### WHAT IS REQUIRED
Number of lines with the string "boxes" in the entries below: report it, and nothing besides.

+++ DATA

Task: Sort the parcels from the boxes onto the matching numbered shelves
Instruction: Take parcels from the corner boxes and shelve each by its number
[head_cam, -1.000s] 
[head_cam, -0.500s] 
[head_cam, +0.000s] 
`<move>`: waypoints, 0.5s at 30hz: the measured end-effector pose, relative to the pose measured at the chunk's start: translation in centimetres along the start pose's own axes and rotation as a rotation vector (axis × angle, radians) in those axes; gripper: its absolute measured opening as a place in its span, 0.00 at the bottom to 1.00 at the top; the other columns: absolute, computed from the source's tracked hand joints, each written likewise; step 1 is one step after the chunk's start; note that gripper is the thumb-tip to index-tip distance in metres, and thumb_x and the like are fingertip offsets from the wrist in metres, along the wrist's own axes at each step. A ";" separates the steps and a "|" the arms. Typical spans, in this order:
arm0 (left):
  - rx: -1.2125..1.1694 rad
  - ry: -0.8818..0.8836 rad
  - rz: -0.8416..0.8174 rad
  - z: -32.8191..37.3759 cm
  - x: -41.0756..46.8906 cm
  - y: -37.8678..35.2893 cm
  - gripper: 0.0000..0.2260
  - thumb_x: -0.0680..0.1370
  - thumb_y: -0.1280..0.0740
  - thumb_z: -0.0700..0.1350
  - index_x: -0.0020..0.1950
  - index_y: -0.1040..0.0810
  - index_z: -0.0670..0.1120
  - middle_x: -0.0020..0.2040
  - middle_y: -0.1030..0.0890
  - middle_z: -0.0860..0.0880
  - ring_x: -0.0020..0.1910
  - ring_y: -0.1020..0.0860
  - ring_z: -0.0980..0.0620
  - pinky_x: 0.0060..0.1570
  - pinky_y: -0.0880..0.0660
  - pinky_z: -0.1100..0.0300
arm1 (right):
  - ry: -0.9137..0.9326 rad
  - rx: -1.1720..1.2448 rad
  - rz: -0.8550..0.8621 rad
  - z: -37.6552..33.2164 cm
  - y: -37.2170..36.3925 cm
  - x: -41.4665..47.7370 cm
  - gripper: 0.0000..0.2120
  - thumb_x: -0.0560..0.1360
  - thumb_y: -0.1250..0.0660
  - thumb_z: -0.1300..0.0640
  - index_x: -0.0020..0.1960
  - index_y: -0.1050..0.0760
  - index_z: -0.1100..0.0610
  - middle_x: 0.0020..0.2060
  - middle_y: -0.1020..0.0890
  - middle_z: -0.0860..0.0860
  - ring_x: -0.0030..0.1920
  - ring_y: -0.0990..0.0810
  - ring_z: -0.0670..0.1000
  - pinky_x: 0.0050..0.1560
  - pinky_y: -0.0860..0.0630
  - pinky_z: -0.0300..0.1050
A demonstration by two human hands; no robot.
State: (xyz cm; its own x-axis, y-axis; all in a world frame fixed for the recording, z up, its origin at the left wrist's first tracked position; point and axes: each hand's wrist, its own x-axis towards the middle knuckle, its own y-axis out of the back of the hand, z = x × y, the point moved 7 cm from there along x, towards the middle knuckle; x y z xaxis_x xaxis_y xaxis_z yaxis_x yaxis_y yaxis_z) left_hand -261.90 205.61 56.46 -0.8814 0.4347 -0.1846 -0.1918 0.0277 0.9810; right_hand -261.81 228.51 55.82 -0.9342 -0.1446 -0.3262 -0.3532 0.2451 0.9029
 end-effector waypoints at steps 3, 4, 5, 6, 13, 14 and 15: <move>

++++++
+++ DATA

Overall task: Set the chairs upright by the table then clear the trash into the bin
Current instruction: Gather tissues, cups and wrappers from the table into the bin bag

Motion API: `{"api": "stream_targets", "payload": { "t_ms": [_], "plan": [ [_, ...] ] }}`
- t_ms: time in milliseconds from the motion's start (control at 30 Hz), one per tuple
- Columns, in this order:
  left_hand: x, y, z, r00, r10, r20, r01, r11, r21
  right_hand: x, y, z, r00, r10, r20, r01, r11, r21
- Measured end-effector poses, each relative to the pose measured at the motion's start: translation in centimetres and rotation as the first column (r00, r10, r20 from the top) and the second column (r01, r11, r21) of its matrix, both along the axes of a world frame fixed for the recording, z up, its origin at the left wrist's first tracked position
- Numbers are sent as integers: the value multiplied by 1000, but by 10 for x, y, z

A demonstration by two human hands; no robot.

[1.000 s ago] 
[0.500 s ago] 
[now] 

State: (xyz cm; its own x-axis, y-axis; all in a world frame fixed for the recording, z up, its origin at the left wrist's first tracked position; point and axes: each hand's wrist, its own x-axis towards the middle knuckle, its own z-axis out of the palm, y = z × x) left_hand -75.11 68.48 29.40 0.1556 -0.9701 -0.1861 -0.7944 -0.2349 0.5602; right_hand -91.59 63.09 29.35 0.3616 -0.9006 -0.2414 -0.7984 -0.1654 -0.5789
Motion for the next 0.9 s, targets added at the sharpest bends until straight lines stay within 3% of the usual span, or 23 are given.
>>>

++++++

### WORKED SOLUTION
2